# INSTRUCTIONS FOR THE TASK
Look for the string "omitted" in the material below. Copy every line where you find it.

# DATASET EXTRACT
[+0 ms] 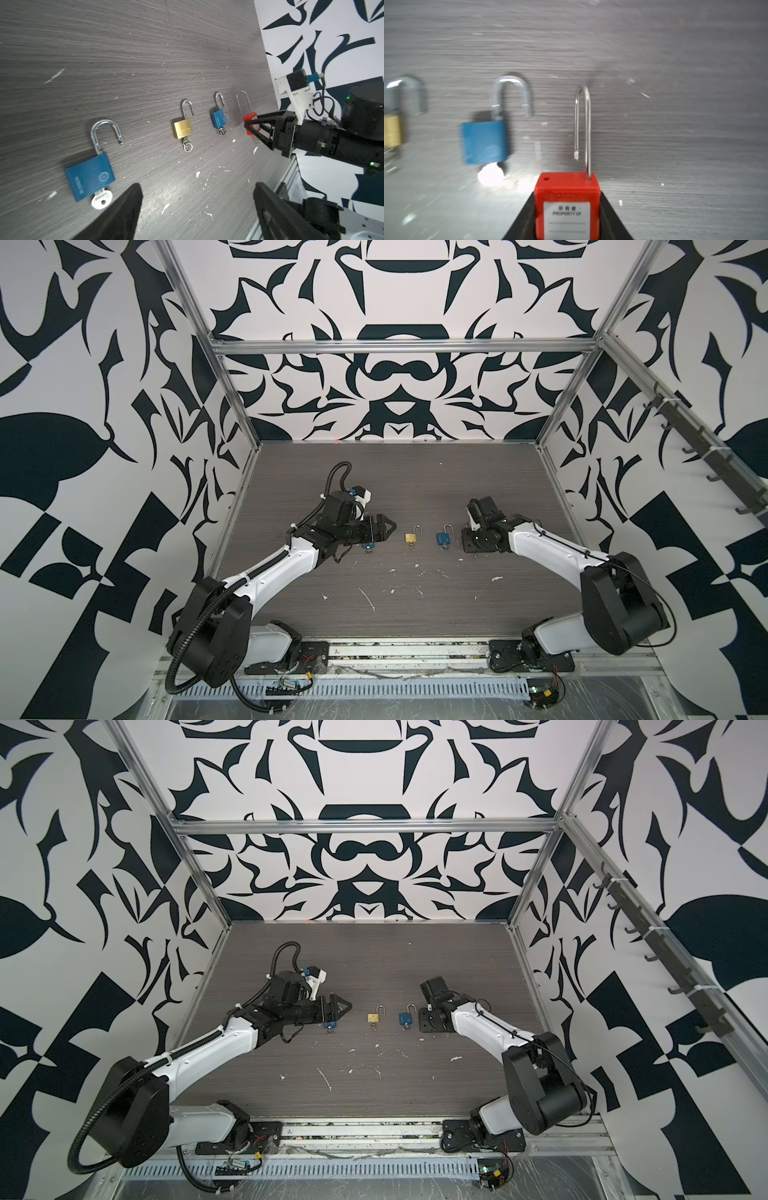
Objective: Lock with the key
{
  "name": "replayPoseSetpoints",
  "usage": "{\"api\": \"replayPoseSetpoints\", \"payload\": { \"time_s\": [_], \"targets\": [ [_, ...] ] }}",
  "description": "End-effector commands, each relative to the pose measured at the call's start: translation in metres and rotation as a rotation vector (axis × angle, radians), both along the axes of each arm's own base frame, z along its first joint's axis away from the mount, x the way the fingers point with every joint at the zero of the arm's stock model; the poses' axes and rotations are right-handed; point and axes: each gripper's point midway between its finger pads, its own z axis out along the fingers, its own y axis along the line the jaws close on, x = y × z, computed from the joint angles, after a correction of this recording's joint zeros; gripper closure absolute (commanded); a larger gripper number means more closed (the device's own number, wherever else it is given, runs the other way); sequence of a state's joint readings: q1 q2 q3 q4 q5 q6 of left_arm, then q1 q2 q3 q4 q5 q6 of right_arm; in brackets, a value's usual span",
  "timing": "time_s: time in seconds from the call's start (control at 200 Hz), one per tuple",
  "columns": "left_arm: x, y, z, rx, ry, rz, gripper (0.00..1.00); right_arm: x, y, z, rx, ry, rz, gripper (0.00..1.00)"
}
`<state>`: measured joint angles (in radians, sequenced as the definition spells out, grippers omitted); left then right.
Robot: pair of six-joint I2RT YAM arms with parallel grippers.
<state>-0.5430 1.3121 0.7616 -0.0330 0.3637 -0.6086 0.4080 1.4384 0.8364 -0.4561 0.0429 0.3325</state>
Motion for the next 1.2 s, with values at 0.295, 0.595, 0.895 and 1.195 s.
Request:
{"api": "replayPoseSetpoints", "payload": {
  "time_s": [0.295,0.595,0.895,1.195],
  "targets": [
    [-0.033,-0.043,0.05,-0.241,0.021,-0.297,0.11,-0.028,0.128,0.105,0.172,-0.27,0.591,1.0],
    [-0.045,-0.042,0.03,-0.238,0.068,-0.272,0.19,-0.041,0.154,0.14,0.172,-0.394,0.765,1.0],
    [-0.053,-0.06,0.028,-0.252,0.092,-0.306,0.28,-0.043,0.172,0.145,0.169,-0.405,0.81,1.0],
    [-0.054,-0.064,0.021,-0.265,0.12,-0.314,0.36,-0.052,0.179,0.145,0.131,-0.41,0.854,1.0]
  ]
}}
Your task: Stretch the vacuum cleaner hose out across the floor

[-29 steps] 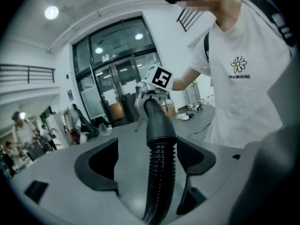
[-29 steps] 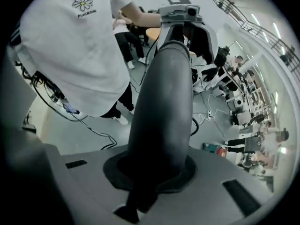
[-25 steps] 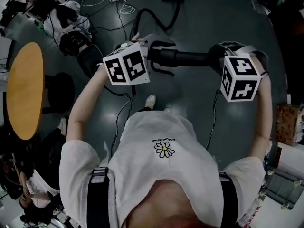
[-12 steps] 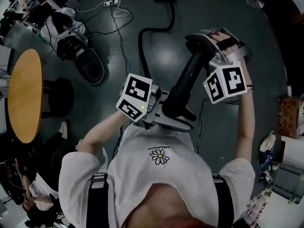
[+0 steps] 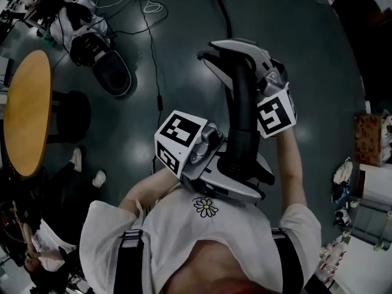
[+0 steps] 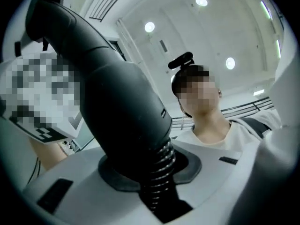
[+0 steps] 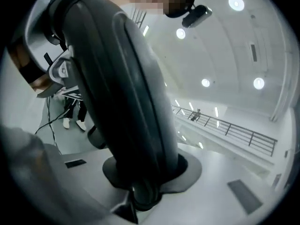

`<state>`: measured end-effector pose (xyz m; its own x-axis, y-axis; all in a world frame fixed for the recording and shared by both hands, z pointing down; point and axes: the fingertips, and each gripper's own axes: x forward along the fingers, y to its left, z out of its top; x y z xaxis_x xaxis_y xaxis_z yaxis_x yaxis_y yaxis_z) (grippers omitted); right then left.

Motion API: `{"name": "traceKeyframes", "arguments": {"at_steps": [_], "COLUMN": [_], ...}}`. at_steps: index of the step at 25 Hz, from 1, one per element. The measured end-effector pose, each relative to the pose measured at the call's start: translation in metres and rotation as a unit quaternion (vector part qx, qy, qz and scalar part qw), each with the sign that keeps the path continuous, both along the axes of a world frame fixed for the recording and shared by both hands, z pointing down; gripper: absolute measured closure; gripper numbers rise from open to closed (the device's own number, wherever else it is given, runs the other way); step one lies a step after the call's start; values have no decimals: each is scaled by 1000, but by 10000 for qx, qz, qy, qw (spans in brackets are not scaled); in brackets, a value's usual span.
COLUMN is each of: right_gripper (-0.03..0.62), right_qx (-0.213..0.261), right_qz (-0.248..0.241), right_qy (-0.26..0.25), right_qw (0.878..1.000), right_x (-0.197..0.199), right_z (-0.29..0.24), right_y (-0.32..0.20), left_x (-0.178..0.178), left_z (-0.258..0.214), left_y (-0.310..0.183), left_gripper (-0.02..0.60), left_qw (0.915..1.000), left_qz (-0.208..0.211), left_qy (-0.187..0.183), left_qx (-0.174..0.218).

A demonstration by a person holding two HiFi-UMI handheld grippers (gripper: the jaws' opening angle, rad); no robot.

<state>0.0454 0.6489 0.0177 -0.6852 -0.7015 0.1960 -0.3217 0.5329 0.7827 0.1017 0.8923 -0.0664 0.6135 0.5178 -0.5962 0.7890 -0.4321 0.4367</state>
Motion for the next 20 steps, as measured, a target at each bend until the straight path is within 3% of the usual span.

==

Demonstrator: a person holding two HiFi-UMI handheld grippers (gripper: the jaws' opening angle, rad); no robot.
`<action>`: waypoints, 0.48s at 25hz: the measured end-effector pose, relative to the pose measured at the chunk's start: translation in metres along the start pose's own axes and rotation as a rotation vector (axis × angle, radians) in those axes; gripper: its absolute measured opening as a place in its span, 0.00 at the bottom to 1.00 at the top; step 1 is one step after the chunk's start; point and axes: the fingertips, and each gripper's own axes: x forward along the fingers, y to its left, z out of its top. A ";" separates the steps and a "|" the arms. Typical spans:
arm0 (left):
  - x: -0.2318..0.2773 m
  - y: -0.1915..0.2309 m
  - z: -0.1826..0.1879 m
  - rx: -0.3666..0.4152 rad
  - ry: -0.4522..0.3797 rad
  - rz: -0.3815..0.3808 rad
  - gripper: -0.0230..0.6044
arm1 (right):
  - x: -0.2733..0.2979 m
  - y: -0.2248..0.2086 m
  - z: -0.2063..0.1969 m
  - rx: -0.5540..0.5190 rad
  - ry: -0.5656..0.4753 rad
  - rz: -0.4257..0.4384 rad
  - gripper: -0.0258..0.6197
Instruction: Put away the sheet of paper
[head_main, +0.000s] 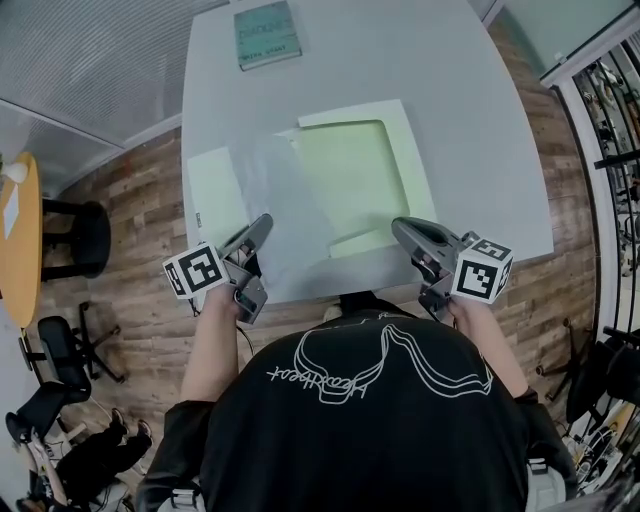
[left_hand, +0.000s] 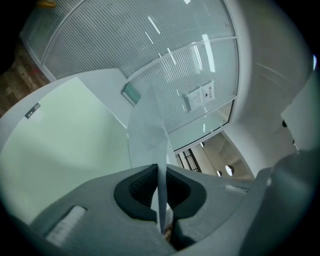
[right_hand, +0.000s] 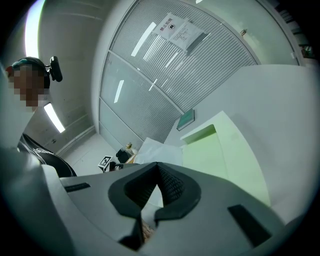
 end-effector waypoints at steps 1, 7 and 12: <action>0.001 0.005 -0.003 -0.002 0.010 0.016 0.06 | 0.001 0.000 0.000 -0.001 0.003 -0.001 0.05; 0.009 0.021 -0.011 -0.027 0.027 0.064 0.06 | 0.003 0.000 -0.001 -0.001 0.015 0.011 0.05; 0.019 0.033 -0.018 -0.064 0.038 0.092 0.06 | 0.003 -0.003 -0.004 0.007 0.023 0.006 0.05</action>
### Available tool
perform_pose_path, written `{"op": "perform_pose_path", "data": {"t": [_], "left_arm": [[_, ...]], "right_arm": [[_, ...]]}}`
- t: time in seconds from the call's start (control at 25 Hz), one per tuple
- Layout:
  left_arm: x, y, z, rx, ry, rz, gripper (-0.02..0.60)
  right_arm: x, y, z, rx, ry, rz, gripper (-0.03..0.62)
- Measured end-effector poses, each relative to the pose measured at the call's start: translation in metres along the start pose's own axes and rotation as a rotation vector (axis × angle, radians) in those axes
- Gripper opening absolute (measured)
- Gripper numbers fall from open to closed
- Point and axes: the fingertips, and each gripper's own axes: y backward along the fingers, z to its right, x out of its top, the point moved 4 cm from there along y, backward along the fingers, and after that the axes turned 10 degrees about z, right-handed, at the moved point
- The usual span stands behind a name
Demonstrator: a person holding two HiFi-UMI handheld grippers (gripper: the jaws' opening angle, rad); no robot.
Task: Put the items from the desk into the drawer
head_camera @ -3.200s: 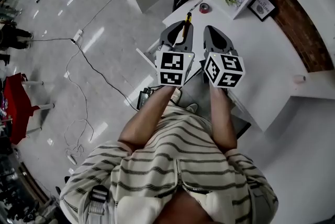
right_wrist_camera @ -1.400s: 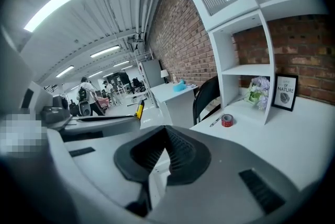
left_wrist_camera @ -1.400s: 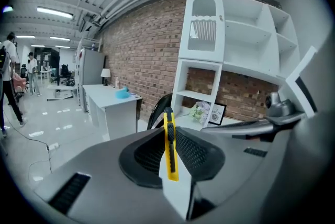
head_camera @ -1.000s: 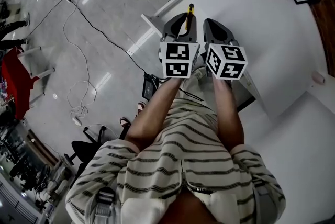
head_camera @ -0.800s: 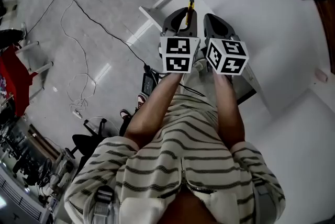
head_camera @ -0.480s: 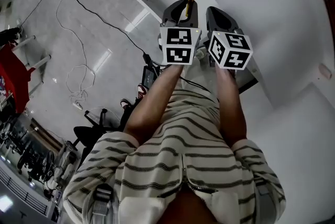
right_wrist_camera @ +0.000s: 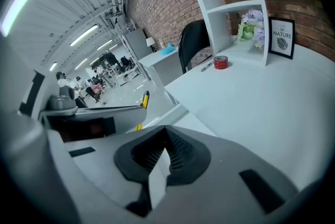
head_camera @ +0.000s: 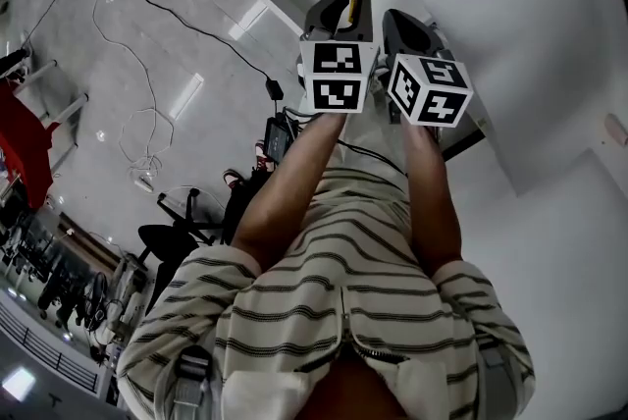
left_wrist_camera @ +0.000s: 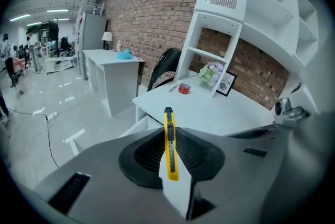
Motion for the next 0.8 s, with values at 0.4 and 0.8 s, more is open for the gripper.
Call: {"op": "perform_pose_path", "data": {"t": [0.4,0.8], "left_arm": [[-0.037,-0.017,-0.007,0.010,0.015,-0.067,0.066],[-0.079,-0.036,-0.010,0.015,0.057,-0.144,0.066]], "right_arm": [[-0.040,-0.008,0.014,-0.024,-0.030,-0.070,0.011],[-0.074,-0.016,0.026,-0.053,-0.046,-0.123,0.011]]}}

# WRITTEN RESPONSE
`<state>`: measured joint angles (in radians, sequenced as the definition spells out, grippers omitted); left then right.
`<state>`: measured end-effector pose (xyz m; its own x-axis, y-axis; all in a world frame fixed for the recording and shared by both hands, z pointing down; point and axes: the fingertips, and each gripper's own axes: x forward along the fingers, y to its left, z out of its top; x y z xaxis_x xaxis_y xaxis_z yaxis_x yaxis_y yaxis_z) (grippers omitted); right then left.

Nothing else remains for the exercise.